**Problem details**
Give back exactly the lines of the entries below from the line with "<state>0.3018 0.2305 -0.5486" to the line with "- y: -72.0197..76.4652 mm", inclusive, and only those.

[Records from a dataset]
BEGIN
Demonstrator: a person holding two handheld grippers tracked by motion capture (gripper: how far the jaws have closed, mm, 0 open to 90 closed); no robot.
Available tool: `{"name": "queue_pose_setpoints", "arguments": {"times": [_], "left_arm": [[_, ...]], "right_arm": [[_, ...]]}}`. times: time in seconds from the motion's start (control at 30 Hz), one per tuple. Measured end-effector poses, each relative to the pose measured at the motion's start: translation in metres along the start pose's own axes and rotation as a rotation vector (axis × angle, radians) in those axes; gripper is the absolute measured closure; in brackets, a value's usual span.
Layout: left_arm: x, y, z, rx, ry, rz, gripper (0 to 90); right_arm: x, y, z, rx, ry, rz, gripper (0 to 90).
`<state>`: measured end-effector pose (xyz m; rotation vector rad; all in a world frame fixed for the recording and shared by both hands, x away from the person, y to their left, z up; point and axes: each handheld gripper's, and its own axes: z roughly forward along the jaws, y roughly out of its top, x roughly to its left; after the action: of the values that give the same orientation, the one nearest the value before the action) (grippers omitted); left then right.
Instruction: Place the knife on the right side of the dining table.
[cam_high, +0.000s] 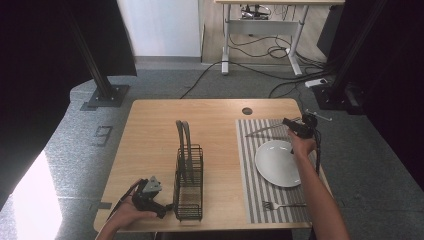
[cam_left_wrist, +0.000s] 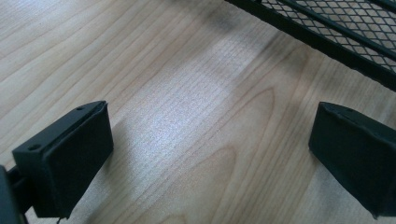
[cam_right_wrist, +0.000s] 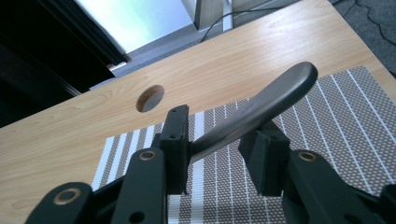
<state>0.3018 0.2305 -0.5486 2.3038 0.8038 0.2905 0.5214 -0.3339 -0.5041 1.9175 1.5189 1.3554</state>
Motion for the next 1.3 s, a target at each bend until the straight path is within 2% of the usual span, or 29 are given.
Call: {"name": "queue_pose_setpoints", "arguments": {"times": [0.17, 0.3, 0.4, 0.53, 0.67, 1.3], "left_arm": [[0.000, 0.000, 0.000, 0.000, 0.000, 0.000, 0.0], [0.000, 0.000, 0.000, 0.000, 0.000, 0.000, 0.0], [0.000, 0.000, 0.000, 0.000, 0.000, 0.000, 0.0], [0.000, 0.000, 0.000, 0.000, 0.001, -0.001, 0.0], [0.000, 0.000, 0.000, 0.000, 0.001, -0.001, 0.0], [0.000, 0.000, 0.000, 0.000, 0.001, -0.001, 0.0]], "right_arm": [[-0.004, -0.001, 0.002, 0.021, -0.013, 0.020, 60.5], [-0.011, -0.005, 0.004, 0.021, -0.006, 0.050, 60.4], [-0.018, -0.010, 0.007, 0.029, 0.000, 0.092, 59.8], [-0.023, -0.013, 0.009, 0.040, -0.003, 0.115, 58.6], [-0.025, -0.014, 0.010, 0.047, -0.010, 0.112, 57.5], [-0.031, -0.018, 0.016, 0.093, -0.045, 0.162, 53.5]]}}
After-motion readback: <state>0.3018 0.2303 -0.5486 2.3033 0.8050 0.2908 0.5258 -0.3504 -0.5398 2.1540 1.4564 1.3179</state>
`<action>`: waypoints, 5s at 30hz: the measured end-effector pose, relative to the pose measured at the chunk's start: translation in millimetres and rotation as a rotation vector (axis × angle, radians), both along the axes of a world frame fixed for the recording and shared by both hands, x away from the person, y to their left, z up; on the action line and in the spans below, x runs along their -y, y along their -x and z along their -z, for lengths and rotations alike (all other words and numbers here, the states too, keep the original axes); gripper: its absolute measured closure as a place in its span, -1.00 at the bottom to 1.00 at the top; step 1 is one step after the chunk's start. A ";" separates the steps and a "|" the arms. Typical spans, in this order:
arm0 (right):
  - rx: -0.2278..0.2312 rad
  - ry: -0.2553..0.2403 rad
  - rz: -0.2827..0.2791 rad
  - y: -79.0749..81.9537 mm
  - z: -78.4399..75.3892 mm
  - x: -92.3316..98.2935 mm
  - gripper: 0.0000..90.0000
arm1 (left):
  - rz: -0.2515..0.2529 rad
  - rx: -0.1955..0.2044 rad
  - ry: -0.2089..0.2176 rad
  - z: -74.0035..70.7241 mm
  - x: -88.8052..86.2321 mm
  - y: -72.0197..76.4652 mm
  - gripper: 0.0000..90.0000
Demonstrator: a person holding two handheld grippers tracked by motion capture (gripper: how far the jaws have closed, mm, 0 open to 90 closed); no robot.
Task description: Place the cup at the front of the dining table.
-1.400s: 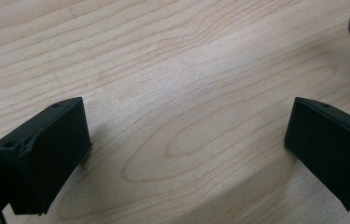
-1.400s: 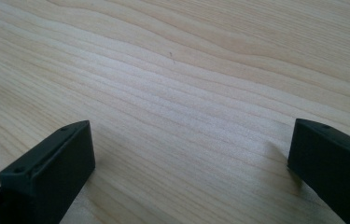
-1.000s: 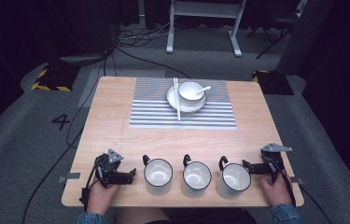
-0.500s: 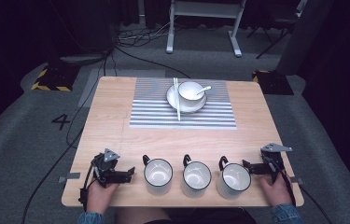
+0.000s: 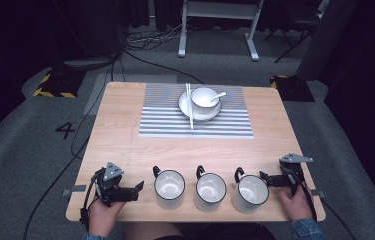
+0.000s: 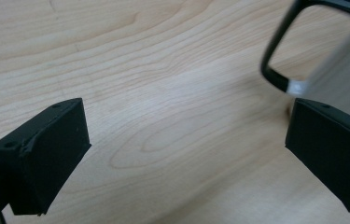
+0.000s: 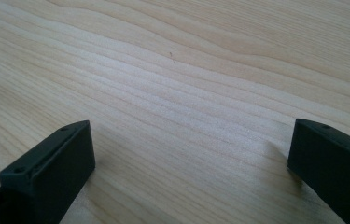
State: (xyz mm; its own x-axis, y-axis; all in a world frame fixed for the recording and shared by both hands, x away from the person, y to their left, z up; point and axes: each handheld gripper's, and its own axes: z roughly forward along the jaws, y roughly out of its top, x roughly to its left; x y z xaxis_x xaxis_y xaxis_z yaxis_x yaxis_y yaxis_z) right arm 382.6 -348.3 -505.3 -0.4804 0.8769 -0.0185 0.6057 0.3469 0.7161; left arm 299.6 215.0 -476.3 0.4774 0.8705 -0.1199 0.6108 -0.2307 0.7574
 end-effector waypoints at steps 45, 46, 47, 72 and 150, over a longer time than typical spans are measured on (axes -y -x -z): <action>-0.002 -0.002 0.002 0.1 -0.1 -0.2 -0.99 | 0.125 0.169 0.065 -53.4 57.1 46.9 -0.99; -0.001 -0.001 0.001 0.1 -0.1 -0.1 -0.99 | 0.132 0.170 0.065 -53.1 59.8 47.1 -0.99; -0.001 -0.001 0.000 0.0 -0.1 -0.1 -0.99 | 0.142 0.166 0.069 -53.1 62.3 47.7 -0.99; 0.000 0.000 0.000 -0.1 0.0 0.0 -0.99 | 0.196 0.076 0.072 -24.0 94.6 39.8 -1.00; -0.004 -0.003 0.007 0.9 -0.4 -0.5 -0.99 | 0.207 0.193 0.135 -53.1 80.2 -12.7 -0.96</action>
State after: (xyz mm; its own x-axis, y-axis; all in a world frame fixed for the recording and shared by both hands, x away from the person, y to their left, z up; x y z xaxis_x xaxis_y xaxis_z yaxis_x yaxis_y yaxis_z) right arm 381.7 -347.8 -504.9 -0.4744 0.8802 -0.0136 0.6111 0.3404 0.7146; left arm 312.3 134.8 -423.2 0.6682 0.7346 -0.1179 0.4032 -0.2243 0.8872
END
**Result of the task**
<state>0.3018 0.2305 -0.5486 2.3038 0.8038 0.2905 0.5214 -0.3339 -0.5041 1.9175 1.5189 1.3554</state>
Motion for the next 1.3 s, a target at each bend until the straight path is within 2% of the usual span, or 29 are given.
Call: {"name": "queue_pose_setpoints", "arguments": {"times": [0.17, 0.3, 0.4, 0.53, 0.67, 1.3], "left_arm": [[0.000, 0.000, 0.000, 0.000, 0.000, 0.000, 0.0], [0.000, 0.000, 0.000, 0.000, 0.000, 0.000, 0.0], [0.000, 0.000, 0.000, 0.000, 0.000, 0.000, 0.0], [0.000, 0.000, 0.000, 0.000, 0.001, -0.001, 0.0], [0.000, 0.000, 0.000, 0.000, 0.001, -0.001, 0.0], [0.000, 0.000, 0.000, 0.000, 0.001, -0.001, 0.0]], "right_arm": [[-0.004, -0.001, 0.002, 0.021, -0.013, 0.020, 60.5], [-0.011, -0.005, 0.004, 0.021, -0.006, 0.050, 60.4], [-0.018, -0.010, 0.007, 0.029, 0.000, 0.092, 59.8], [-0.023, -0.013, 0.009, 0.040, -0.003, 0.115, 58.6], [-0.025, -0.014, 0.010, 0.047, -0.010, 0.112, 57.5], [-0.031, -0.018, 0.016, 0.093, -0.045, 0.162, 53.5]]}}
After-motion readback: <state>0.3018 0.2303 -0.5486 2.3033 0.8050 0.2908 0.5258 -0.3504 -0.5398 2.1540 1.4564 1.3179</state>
`<action>`: waypoints, 5s at 30hz: the measured end-effector pose, relative to the pose measured at the chunk's start: translation in millimetres and rotation as a rotation vector (axis × angle, radians), both along the axes of a world frame fixed for the recording and shared by both hands, x away from the person, y to their left, z up; on the action line and in the spans below, x runs along their -y, y along their -x and z along their -z, for lengths and rotations alike (all other words and numbers here, the states too, keep the original axes); gripper: its absolute measured closure as a place in its span, -1.00 at the bottom to 1.00 at the top; step 1 is one step after the chunk's start. A ";" separates the steps and a "|" the arms. Typical spans, in this order:
arm0 (right):
  - rx: -0.2278..0.2312 rad
  - ry: -0.2553..0.2403 rad
  - rz: -0.2827..0.2791 rad
  - y: -79.0749..81.9537 mm
  - z: -78.4399..75.3892 mm
  - x: -92.3316..98.2935 mm
  - gripper: 0.0000..90.0000
arm1 (left):
  - rz: -0.2515..0.2529 rad
  - rx: -0.1955..0.2044 rad
  - ry: -0.2089..0.2176 rad
  - z: -74.0035..70.7241 mm
  - x: -88.8052..86.2321 mm
  - y: -72.0197..76.4652 mm

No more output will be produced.